Além disso, não apenas o valor internamente criado na periferia vai para o centro pela aquisição de bens de capital, como também é transferido na forma de pagamento por assistência técnica e royalties, ou mesmo como aluguel de equipamento. E não é só a empresa nacional que realiza essa transferência, mas a própria filial transnacional que atua na periferia, também permanentemente importadora de tecnologia, máquinas e equipamentos de sua matriz a cada nova onda de modernização.

Essa dependência estrutural pressiona o tempo todo as contas externas do país pela necessidade de importações de bens de alto valor agregado, fornecidos em base de monopólio, frente às exportações de produtos primários de baixo valor agregado de setores em que a concorrência internacional é bem maior. O resultado aparece no acúmulo de dívida externa a cada onda de modernização do setor manufatureiro, como ocorrido nas décadas de 1970-80 no Brasil e em outros países latino-america-nos. Cabe acrescentar que a transferência de valor criado na periferia ocorre ainda pelo pagamento de juros sobre a dívida externa, o maior peso sobre as economias periféricas nos anos 1980.


Na outra ponta do ciclo do capital, o valor criado pela produção internamente realizada pelo capital nacional é apropriado pelo capital transnacional localizado no nódulo de controle da cadeia de valor, tanto pelo poder de monopsônio na definição dos preços das partes, peças e componentes que compra do fornecedor nacional por um preço abaixo do valor, como pela diferença de composição do capital, produtividade e controle sobre a tecnologia. Assim, há uma tendência à transferência de lucros no interior da cadeia de valor, na cadeia de fornecimento, esteja a transnacional produzindo no país ou no exterior.


Adicionalmente, como a empresa transnacional que produz no país é uma subsidiária, por propriedade ou contrato, de uma corporação que tem sua sede no centro do sistema, a transferência do valor se amplia pela remessa de lucros, pagamentos de juros e aluguéis de equipamentos, royalties sobre a tecnologia.


Na prática, se observam diferentes mecanismos que permitem realizar a transferência de valor [...] que se expressam na maneira como se fixam os preços de mercado e os preços de produção das mercadorias. [...] Esses mecanismos de transferência de valor [são] fundados seja na produtividade, seja no monopólio de produção. (MARINI, 2000, p. 120-121).


Essas relações de dependência garantem, assim, que parte importante do valor criado na periferia não seja apropriada por ela, mas transferida para o centro, de modo a dar continuidade ao processo de acumulação e renovação tecnológica no centro, o que garante a continuidade do sistema de apropriação de valor da periferia e sua condição de subdesenvolvida.

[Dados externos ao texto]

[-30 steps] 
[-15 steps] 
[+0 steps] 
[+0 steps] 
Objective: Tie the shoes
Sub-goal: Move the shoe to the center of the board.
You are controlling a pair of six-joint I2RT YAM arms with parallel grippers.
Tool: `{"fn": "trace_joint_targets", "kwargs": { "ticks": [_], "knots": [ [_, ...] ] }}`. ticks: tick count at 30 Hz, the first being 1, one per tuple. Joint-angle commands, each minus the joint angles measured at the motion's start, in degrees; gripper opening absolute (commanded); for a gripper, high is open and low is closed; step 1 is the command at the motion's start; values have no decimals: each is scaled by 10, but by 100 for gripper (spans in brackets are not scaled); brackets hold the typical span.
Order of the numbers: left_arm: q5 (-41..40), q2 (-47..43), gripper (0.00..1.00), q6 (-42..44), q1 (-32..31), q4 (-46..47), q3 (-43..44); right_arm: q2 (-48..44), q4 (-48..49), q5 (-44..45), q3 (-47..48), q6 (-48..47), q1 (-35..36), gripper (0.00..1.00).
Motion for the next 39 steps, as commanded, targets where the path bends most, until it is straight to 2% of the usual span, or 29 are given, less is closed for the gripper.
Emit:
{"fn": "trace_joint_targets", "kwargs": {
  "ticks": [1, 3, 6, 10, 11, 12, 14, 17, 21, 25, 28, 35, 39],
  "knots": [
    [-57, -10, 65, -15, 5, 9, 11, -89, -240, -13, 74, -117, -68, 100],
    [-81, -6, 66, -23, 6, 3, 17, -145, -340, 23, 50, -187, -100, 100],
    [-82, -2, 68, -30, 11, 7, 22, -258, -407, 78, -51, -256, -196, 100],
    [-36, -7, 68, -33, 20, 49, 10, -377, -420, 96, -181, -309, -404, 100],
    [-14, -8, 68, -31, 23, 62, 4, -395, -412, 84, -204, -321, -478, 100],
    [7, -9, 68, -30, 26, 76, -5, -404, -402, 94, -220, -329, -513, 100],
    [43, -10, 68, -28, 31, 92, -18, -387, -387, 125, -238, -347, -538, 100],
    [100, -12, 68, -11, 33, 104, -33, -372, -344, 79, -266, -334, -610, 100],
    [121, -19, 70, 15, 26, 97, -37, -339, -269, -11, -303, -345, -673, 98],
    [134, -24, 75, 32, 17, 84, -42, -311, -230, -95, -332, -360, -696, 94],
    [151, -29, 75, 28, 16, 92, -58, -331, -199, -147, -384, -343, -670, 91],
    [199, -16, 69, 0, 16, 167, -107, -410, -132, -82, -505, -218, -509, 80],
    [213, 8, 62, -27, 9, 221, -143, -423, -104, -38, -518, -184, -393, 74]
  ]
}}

A dinâmica capitalista da economia periférica torna-se, assim, totalmente dependente da dinâmica e dos interesses das corporações transnacionais em seu objetivo de maximizar o valor excedente que extraem do processo. Ao concentrar o excedente

extraído no centro, o grande capital transnacional garante seu contínuo poder sobre o processo de acumulação mundial de capital. A economia periférica industrializada dentro dessas condições é sempre espremida pela transferência de valor e mantida na condição de periferia subimperialista, nos termos de Marini, um caso em que mais se encaixava a economia brasileira na época.


A transferência constante de valor eleva ainda a dependência estrutural sobre as exportações do setor primário como fonte da moeda forte a ser transferida para o exterior. Isso cria uma constante fragilidade que se materializa em crises do balanço de pagamentos, crescimento da dívida externa e escassez de divisas para pagar os compromissos externos estruturalmente determinados. Obriga os países periféricos a promover desvalorizações cambiais para elevar suas exportações ou, como alternativa, os obriga a elevar suas taxas de juros internas para atrair capitais especulativos a fim de resolver os problemas de falta de divisas. O tradicional resultado é a instabilidade de preços, a inflação crônica.


Essa condição de dependência estrutural é alimentada pela própria dinâmica capitalista que o processo cria na periferia. O valor excedente criado na periferia, bem como os efeitos dinâmicos da acumulação capitalista, são constantemente transferidos para fora do subsistema periférico, impedindo a constituição de um fluxo circulatório (para usar a linguagem do equilíbrio geral), a criação do fluxo de acumulação capitalista no local.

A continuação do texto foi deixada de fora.